Every migrant carries his or her own story. Guarisco decided to leave Venezuela in 2016. “I was working in an architectural firm at the time, but there was a lot of inflation; One of the main reasons was that I no longer had enough money for many things,” he says. “Many had already left the country, I ran out of friends in the city I was living in and started looking for job opportunities in Colombia,” he remembers. His mother was born in Barranquilla, so he received dual citizenship and first arrived in the Atlantic capital, where he still has relatives. There he worked as a draftsman on architectural projects and later moved to Medellín.
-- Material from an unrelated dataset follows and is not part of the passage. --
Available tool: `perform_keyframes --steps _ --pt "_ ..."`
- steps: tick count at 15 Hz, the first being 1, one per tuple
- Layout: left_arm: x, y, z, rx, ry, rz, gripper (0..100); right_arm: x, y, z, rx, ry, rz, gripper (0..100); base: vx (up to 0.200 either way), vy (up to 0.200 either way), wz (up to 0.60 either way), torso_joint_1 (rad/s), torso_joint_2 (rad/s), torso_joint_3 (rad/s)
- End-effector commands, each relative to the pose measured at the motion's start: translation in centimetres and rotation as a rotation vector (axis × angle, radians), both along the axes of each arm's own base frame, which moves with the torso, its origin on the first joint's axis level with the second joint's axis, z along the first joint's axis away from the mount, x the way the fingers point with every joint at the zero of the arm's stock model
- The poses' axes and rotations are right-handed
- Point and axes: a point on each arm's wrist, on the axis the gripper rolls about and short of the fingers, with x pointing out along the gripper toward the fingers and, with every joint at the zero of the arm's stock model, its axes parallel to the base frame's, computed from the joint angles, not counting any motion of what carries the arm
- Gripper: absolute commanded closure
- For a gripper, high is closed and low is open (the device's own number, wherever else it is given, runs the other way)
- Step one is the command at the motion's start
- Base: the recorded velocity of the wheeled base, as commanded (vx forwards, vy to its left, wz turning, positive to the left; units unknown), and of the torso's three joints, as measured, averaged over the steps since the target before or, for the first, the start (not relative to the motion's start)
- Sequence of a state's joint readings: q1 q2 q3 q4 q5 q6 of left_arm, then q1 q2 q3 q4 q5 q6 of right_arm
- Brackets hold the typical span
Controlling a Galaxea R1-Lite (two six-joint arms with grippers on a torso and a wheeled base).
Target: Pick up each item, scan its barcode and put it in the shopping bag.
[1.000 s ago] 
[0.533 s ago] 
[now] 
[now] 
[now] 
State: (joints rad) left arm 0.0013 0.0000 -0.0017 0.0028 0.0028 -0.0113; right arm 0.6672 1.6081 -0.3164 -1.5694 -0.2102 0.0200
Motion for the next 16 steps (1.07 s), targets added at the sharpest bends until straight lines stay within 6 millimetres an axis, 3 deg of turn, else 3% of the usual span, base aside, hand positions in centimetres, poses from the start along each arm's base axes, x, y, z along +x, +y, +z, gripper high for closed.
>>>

Illustrations from the book “Nido” (Planeta, 2023) by Laura Guarisco.Laura Guarisco

Although he draws them in great detail in Nido, he never crossed the bridges connecting Táchira to Norte de Santander – although he did cross the border via Maicao further north in La Guajira when it was impossible to get plane tickets. “I was very shocked when I saw all these people crossing the bridge on the news, I put myself in their shoes. It touched me a lot to sometimes see whole families crossing with their suitcases, and also the stories of my friends. Many of my activities in Medellín crossed the border into Colombia.” He collected photographic information, watched documentaries, broadcast what he observed in Maicao, and also made the entire route on Google Street View to capture it in a story, which is captivating from start to finish.

–Are you aiming to create an archetypal character of the diaspora?

–I wanted to create a character that looked very Venezuelan. And in reality, they are parts of my Venezuelan friends. The stories I saw and heard, the stories that people close and not so close to me told, ultimately led me to Ángel when I wanted to draw him. I always imagined a male character because I wanted to tell the story of the demonstrations. When I went to marches, I was very shocked to see very young men who stayed until the end. Physically, it led to small friendships. Ultimately, all the stories that appear in Ángel happened to many of us. We all suffer directly or indirectly from water shortages, water shortages and marches. all these demonstrations or the deaths.

–Greek writer Theodor Kallifatides says that emigrating means distancing yourself from yourself. How do you deal with this distance from Venezuela?

– It is true that you move away from the person you were, but you also move closer to a completely new person who you do not know what he is like. And in the end a new person emerges. The experience with Venezuela was very painful at the beginning. Leaving the country of your own accord to study, learn about a new culture, or sightsee is not the same as having to leave the country because you have no other choice. You are forced to leave and leave behind family, friends, places, or who you were. It’s a kind of sadness. Drawing helped me bring out all of these emotions and be able to face them, put them on paper and look at them from the outside. My relationship with Venezuela is a little more peaceful. I have healed many things. I can now talk about Venezuela in peace, I’m back. I feel like I’m from both places because you can’t be from just any place. One of them is the places where it exists temporarily or permanently. You also need to take responsibility for where you live.

–Do you already consider Medellín your home?

-Yes. In addition, Medellín was a city that brought me back to comics, to find the spaces that helped me continue working on what I wanted to be. Even as a child, I always wanted to make comics. It also looks very similar to Caracas, it reminds me of my hometown. I found wonderful people who paved the way for me. That’s why I like him a lot. It’s been almost seven years now, I feel like I’m from Medellín, although they always ask me where I’m from when they hear my accent.